Stored data entries

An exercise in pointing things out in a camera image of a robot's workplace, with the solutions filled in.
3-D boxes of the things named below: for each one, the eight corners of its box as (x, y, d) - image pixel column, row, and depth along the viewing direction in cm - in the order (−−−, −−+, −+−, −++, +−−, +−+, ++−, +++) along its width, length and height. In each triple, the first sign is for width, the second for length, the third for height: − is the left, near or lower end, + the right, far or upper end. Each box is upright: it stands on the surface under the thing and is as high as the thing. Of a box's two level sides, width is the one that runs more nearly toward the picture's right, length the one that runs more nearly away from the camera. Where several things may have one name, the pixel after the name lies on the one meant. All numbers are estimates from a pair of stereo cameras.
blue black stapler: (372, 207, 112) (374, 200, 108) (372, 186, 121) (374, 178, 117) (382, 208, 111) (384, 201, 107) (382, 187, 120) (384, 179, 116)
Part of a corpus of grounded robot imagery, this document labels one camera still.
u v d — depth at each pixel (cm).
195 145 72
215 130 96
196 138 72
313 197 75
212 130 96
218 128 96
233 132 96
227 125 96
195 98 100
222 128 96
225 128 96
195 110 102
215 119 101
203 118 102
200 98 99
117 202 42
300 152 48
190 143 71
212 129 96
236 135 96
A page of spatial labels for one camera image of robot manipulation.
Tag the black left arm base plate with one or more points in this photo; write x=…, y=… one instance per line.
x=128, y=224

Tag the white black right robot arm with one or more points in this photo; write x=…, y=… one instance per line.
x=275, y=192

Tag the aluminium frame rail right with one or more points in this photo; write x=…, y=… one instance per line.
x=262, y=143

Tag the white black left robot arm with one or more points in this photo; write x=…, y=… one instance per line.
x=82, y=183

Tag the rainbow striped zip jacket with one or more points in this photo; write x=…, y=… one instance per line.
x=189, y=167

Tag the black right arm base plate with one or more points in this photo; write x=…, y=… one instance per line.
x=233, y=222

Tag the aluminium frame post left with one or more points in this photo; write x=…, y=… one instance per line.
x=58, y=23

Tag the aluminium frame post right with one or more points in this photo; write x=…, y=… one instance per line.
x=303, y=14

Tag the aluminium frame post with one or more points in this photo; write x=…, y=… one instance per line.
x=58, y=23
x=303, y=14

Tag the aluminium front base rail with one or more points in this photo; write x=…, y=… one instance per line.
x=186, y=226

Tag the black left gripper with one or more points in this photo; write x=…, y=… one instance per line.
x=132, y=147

## EXERCISE PROMPT
Copy every record above exactly as it is.

## RESPONSE TO THE EXERCISE
An exercise in pointing things out in a camera image of a robot's workplace, with the solutions filled in.
3-D boxes of the things named below: for each one, the eight corners of its box as (x, y, d) - image pixel column, row, and depth along the viewing direction in cm - in the order (−−−, −−+, −+−, −++, +−−, +−+, ++−, +++) along its width, length and height. In each triple, the first sign is for width, the second for length, the third for height: − is the left, near or lower end, + the right, far or upper end. Each box is upright: it stands on the surface under the thing and is as high as the thing. Of a box's two level sides, width is the one that runs more nearly toward the picture's right, length the one that runs more nearly away from the camera. Where several things may have one name, the pixel after the name lies on the one meant. All numbers are estimates from a pair of stereo cameras.
blue black stapler: (372, 207, 112) (374, 200, 108) (372, 186, 121) (374, 178, 117) (382, 208, 111) (384, 201, 107) (382, 187, 120) (384, 179, 116)
Part of a corpus of grounded robot imagery, this document labels one camera still.
u v d — depth at each pixel (cm).
195 145 72
215 130 96
196 138 72
313 197 75
212 130 96
218 128 96
233 132 96
227 125 96
195 98 100
222 128 96
225 128 96
195 110 102
215 119 101
203 118 102
200 98 99
117 202 42
300 152 48
190 143 71
212 129 96
236 135 96
A page of spatial labels for one camera image of robot manipulation.
Tag the black left arm base plate with one or more points in this photo; write x=…, y=… one instance per line.
x=128, y=224

Tag the white black right robot arm with one or more points in this photo; write x=…, y=… one instance per line.
x=275, y=192

Tag the aluminium frame rail right with one or more points in this photo; write x=…, y=… one instance per line.
x=262, y=143

Tag the white black left robot arm with one or more points in this photo; write x=…, y=… one instance per line.
x=82, y=183

Tag the rainbow striped zip jacket with one or more points in this photo; write x=…, y=… one instance per line.
x=189, y=167

Tag the black right arm base plate with one or more points in this photo; write x=…, y=… one instance per line.
x=233, y=222

Tag the aluminium frame post left with one or more points in this photo; write x=…, y=… one instance per line.
x=58, y=23

Tag the aluminium frame post right with one or more points in this photo; write x=…, y=… one instance per line.
x=303, y=14

Tag the aluminium frame post with one or more points in this photo; write x=…, y=… one instance per line.
x=58, y=23
x=303, y=14

Tag the aluminium front base rail with one or more points in this photo; write x=…, y=… one instance per line.
x=186, y=226

Tag the black left gripper with one or more points in this photo; write x=…, y=… one instance per line.
x=132, y=147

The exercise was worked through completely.